HC Deb 21 February 1862 vol 165 cc592-3
SIR FREDERIC SMITH

said, he wished to ask the Secretary to the Admiralty, When he expects to receive the Report of the Iron Plate Committee, and whether he intends to lay it upon the, table of the House? They were building iron-cased ships of war to a great extent, and the time had arrived when they ought to know whether they were constructing them on a correct principle. It would be recollected that about the middle of last Session a Committee was appointed by the Admiralty, in conjunction with the War Office, to consider what should be the strength of the iron plates. The members of the Committee were able men, and they were presided over by an excellent officer, Sir John Hay. They had been sitting for several months, and it was time the public should be told what had been done.
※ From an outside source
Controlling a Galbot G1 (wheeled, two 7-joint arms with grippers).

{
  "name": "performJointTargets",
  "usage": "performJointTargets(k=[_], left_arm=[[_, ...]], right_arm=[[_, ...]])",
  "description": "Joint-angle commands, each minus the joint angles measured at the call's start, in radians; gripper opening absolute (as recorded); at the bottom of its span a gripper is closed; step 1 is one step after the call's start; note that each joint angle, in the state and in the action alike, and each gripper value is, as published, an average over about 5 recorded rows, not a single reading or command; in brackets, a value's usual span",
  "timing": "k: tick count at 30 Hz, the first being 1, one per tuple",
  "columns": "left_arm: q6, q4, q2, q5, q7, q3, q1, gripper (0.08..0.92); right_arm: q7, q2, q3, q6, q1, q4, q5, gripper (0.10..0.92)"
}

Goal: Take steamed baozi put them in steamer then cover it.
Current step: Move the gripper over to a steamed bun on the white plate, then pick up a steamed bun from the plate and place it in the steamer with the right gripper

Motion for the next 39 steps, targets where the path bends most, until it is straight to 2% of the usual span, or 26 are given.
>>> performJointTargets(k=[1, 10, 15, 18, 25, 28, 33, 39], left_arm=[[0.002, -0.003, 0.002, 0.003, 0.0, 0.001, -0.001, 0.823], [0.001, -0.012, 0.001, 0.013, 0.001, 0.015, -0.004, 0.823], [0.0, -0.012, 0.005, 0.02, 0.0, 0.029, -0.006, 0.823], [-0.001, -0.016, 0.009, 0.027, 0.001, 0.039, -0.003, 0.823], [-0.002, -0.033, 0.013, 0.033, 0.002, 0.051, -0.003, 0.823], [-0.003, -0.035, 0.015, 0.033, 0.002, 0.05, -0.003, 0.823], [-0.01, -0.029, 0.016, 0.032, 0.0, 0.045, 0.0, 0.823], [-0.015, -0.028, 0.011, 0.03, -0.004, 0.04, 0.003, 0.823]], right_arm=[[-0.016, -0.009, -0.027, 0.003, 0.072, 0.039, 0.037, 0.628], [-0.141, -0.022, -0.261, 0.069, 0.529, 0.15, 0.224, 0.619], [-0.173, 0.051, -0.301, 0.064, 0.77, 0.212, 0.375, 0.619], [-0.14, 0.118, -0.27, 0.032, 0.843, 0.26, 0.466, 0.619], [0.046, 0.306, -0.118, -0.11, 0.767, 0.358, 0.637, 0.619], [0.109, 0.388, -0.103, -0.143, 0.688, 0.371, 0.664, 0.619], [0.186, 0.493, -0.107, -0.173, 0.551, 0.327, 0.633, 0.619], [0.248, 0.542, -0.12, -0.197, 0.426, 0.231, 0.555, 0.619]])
The Government were building these ships in ignorance of what the strength of the iron plates should be, which was beginning at the wrong end, and he should-like to know why the Report of the Committee had not been published before. As long ago as 1855, it was quite clear that men-of-war, however constructed, ought to be cased with iron, and yet, until the preceding year, no experiments were attempted upon a large scale. It appeared to him that if due energy had been exhibited, and if proper resources had been placed at the command of the Committee, they would have had a Report of one kind or another long since. He understood that the Committee had been making experiments with two guns on two plates, but in a matter of such vast importance they should have been experimenting with twenty guns on twenty different plates, and any required number of men should have been placed at their disposal. No blame was to be at- tached to the Secretary to the Admiralty. The noble Lord had taken a great deal of pains in the matter, and the country owed him a debt of gratitude for his exertions in sending a fleet and transporting a large body of troops across the Atlantic. It was of great importance, however, that they should know how to construct their iron-cased ships so as to obtain the necessary strength and stability, and he trusted the noble Lord would do everything he could to forward the labours of the Iron Plate Committee.